New Jersey was a major artery of the Underground Railroad, taking some of the freedom seekers up to Newark, into New York City, and eventually to Canada when the Fugitive Slave Act – which required slaves be returned to owners – was enacted in 1850, Price noted.

The Underground Railroad Museum tour on the grounds of Smithville Historical Park in Eastampton begins with lithographs of African people in the 17th century being captured and forced into a life of slavery. They were overloaded into the cargo holds of ships headed to the Americas, according to Price.

“Many of them died on the voyage,” she said.

Another museum room depicts the brutal and demeaning life of enslaved people, treated as commodities by their masters and whipped in public if they disobeyed. One particularly disturbing display case showed how slaves were shackled and tortured, branding irons used to identify them, cat-o-nine tails used to whip them, a ball and chain weighing 40 pounds to prevent escape, cattle prods used to move them, and neck shackles and chains with an advertisement etched into the metal from a company that specialized in “tobacco and n……”

“I only say that (n) word once during the tour,” Price acknowledged. “It is so degrading.”

“The Underground Railroad was a collaboration between African Americans, abolitionists, Quakers, the indigenous community and churches,” Price pointed out. Sympathetic pastors and ministers would burn crosses on the floors of their churches to provide air ducts for the freedom seekers hiding in the basement.

One room in the tour featured the most well-known Underground Railroad conductor, Harriet Tubman, who escaped slavery alone from a plantation in Dorchester County, Maryland. She was 27 and eventually made it to William Still’s law office in Philadelphia.

A fearless woman, Tubman made 13 more trips back to Maryland with a bounty on her head and led 76 people – including family members – to freedom. A master of disguise known as Moses, Tubman would sing “Swing Low Sweet Chariot” while approaching the people she was going to take on the perilous road to freedom and “the promised land.”

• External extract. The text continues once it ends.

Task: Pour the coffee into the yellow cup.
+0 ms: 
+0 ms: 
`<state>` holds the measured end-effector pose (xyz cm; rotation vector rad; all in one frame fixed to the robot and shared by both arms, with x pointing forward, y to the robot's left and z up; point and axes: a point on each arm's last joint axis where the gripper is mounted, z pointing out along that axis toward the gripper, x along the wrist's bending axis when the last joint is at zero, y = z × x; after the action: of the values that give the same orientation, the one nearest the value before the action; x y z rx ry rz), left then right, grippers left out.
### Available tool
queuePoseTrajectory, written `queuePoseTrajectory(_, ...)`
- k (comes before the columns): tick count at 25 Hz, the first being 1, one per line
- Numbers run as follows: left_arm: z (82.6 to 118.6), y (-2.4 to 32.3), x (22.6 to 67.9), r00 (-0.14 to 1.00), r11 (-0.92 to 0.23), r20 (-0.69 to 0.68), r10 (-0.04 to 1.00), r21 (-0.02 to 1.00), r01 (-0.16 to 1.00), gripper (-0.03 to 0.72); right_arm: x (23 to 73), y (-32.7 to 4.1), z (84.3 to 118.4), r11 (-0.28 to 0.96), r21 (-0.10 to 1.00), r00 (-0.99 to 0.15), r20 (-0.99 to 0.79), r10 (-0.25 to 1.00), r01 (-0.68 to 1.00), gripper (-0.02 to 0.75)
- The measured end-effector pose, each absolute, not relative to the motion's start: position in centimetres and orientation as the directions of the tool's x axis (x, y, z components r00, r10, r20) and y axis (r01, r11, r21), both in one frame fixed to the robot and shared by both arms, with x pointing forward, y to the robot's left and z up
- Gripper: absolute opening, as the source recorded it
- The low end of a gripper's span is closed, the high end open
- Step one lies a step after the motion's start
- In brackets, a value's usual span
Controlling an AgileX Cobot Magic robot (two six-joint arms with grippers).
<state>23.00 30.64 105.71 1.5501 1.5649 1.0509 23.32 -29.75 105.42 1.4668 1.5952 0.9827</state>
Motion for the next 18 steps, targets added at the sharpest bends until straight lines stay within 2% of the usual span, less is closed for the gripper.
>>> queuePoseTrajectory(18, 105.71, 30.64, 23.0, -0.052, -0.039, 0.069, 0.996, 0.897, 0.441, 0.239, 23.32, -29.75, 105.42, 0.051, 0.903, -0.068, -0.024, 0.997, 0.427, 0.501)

In her own words, “I was a conductor of the Underground Railroad for eight years, and I can say what most conductors can’t say. I never ran my train off the track and I never lost a passenger.”

Price then led museum visitors to the Civil War room, featuring African American soldiers who fought with the Union Army, including the first female soldier, Cathay Williams, who disguised herself as a man. The room also highlighted the first woman to lead a major military operation in America – Harriet Tubman – still fighting for the freedom of her people.

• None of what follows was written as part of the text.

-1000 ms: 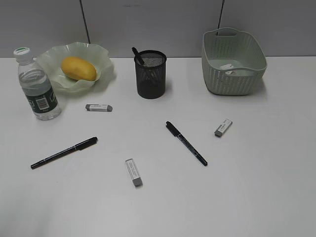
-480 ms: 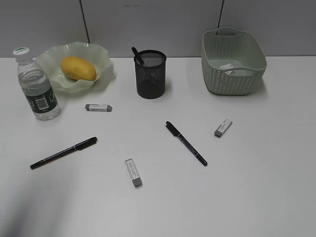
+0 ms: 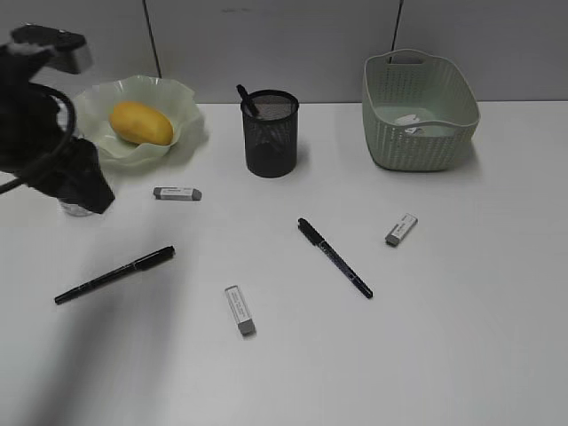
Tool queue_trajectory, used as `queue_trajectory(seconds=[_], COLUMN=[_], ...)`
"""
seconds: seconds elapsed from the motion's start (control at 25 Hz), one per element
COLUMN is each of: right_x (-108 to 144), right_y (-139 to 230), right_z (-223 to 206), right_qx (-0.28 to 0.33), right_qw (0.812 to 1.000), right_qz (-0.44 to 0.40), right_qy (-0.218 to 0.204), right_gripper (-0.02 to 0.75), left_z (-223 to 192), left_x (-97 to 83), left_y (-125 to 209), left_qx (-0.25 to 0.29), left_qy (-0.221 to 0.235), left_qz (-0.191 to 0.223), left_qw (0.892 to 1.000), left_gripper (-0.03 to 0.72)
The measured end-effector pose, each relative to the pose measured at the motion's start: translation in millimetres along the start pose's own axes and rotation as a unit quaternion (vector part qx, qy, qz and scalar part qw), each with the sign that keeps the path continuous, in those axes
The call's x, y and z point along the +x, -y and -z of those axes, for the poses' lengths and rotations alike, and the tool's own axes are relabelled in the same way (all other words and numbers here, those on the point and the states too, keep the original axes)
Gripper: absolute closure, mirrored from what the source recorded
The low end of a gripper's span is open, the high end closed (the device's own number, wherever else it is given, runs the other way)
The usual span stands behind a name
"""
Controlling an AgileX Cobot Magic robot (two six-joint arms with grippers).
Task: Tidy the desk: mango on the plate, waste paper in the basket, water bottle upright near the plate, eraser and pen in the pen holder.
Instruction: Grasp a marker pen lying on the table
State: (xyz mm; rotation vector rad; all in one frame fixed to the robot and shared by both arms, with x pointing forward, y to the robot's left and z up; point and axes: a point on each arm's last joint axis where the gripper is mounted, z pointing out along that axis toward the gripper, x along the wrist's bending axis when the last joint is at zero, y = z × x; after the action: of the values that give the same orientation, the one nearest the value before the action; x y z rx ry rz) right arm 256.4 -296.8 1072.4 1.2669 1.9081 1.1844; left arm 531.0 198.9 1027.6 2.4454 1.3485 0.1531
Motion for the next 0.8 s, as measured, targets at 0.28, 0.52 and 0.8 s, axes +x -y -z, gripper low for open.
queue_trajectory(seconds=[0.28,0.52,0.8], right_x=[0.0,0.0,0.0], right_y=[0.0,0.0,0.0], right_z=[0.0,0.0,0.0], right_qx=[0.0,0.0,0.0], right_qw=[1.0,1.0,1.0], right_qz=[0.0,-0.002,-0.002], right_qy=[0.0,0.0,0.0], right_gripper=[0.299,0.299,0.299], left_z=[-58.6,-97.7,-120.5], left_x=[-10.5,-4.9,-0.4], left_y=[-25.0,-28.5,-37.3], left_qx=[0.08,0.146,0.153], left_qy=[-0.014,-0.018,-0.016], left_qz=[-0.082,-0.104,-0.119], left_qw=[0.993,0.984,0.981], left_gripper=[0.203,0.203,0.203])
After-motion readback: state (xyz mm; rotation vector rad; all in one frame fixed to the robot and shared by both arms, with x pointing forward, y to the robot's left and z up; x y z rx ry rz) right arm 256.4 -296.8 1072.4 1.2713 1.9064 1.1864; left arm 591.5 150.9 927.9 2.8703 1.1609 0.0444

She and 150 African American Union soldiers sailed down the Combahee River in South Carolina and conducted a raid at Combahee Ferry. They rescued 727 enslaved people, who came running from the plantation to the boats in a breathtaking dash to freedom.

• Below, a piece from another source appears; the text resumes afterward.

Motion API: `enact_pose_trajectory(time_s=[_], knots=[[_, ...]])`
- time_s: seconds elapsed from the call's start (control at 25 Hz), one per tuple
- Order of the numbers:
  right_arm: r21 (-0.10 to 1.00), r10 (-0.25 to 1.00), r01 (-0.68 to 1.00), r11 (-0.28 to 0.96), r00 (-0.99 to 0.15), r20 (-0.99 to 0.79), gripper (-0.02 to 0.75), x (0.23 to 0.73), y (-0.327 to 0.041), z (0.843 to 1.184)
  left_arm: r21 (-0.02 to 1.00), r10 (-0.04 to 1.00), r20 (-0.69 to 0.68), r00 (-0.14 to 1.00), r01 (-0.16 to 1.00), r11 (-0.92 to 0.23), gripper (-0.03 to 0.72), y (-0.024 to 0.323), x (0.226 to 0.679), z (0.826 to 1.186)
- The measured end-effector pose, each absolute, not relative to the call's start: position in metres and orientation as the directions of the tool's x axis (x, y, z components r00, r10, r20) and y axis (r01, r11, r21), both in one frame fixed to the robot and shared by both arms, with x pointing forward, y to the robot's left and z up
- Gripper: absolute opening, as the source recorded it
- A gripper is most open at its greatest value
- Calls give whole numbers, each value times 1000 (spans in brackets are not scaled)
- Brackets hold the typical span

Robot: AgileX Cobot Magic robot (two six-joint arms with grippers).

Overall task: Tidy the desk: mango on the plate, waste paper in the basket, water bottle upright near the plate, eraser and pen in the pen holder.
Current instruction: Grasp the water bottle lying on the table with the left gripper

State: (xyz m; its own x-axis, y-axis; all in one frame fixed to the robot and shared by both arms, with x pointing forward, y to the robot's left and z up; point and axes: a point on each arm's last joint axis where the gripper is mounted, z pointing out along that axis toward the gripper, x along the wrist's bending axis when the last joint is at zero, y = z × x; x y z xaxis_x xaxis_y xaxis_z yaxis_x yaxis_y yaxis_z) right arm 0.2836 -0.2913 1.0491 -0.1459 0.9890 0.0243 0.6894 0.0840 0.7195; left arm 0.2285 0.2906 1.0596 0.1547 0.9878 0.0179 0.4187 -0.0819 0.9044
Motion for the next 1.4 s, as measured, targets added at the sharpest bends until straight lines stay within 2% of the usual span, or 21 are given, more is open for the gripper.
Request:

Visitors receive a pamphlet from the pleasant Denise Love as they walk in the door describing the museum’s mission:

“The Underground Railroad Museum of Burlington County is dedicated to keeping history alive, connecting the past to the present through the acquisition and presentation of historic artifacts and materials, while giving voice to history through creative expression in art, music and the spoken word.”

Open every Saturday and Sunday from noon to 4 p.m., the museum operated in Burlington City for several years as a private enterprise by Louise Calloway, at a site directly behind a station on the Underground Railroad, Wheatley’s Pharmacy.

Following the museum’s closure in the spring of 2013, county commissioners decided to exhibit the facility’s possessions at Smithville. The museum is an independent organization, separate from the county parks system. This year, the board of commissioners awarded a grant of $20,000 to support the museum’s African Diaspora Festival and other activities.

Among activities that Price is excited about is an upcoming bus tour on Friday, Dec. 29, that will take 54 people to 12 sites throughout Burlington and Camden counties associated with the Underground Railroad, including the Peter Mott House in Lawnside and Quaker Friends Meeting houses.

“There will be special guests on the bus ride, and the individual curators will talk about the history of each site,” Price said.